The young are less likely to think they can be healthy at any size. Ralph Achinger, Flickr CC

How the Young Weigh Weight

Obesity is associated with a number of health problems, but even as obesity has become more common, the average level of self-rated health among U.S. adults has improved. In a recent Journal of Health and Social Behavior article, Claire Altman and colleagues break self-rated health into objective and subjective components, using data from the National Health Interview Survey.

Subjective self-rated health reflects how well or unwell respondents perceive themselves, despite their diagnoses. For example, if two respondents have diabetes and one rates her health higher than the other, that difference is the subjective part of self-rated health, while their shared health condition is the objective factor. Altman and colleagues considered self-rated health differences over time, by age group and by cohort.

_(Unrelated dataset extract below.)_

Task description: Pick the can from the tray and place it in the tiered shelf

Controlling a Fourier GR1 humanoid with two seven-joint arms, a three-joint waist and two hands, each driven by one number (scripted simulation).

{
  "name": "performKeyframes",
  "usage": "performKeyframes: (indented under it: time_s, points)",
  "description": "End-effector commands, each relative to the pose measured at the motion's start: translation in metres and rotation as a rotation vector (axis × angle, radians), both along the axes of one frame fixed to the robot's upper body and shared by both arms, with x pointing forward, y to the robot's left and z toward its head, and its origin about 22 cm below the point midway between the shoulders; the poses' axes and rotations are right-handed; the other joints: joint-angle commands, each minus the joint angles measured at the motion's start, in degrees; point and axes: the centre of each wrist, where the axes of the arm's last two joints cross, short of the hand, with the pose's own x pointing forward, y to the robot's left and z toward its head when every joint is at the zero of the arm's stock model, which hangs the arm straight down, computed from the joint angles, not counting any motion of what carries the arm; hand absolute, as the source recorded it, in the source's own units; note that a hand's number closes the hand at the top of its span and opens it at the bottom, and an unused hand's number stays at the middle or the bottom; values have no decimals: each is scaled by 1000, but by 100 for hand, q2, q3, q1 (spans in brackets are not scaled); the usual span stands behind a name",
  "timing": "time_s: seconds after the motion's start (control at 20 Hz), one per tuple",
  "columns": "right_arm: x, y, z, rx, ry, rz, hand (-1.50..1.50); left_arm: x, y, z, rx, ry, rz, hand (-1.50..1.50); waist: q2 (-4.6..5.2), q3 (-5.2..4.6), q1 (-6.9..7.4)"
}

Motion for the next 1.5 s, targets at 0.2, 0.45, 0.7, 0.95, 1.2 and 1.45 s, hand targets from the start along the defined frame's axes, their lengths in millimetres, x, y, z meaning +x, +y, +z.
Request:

The gap in self-reported health between non-obese people and severely obese people was smaller among younger respondents than older respondents. Older obese people have more and worse health conditions, while younger people have benefited from medical advances and have experienced fewer years of obesity, making them clinically healthier than obese older people.

Across young people with the same health conditions, the researchers found the severely obese rate their health worse than the non-obese. Among older age groups, this gap in subjective self-rated health was smaller. Apparently, young people consider their weight more important in assessments of their overall health than do older people. Luckily, ever-improving medical interventions mean that younger people are less likely to suffer the same objective health consequences of obesity as older individuals in the study.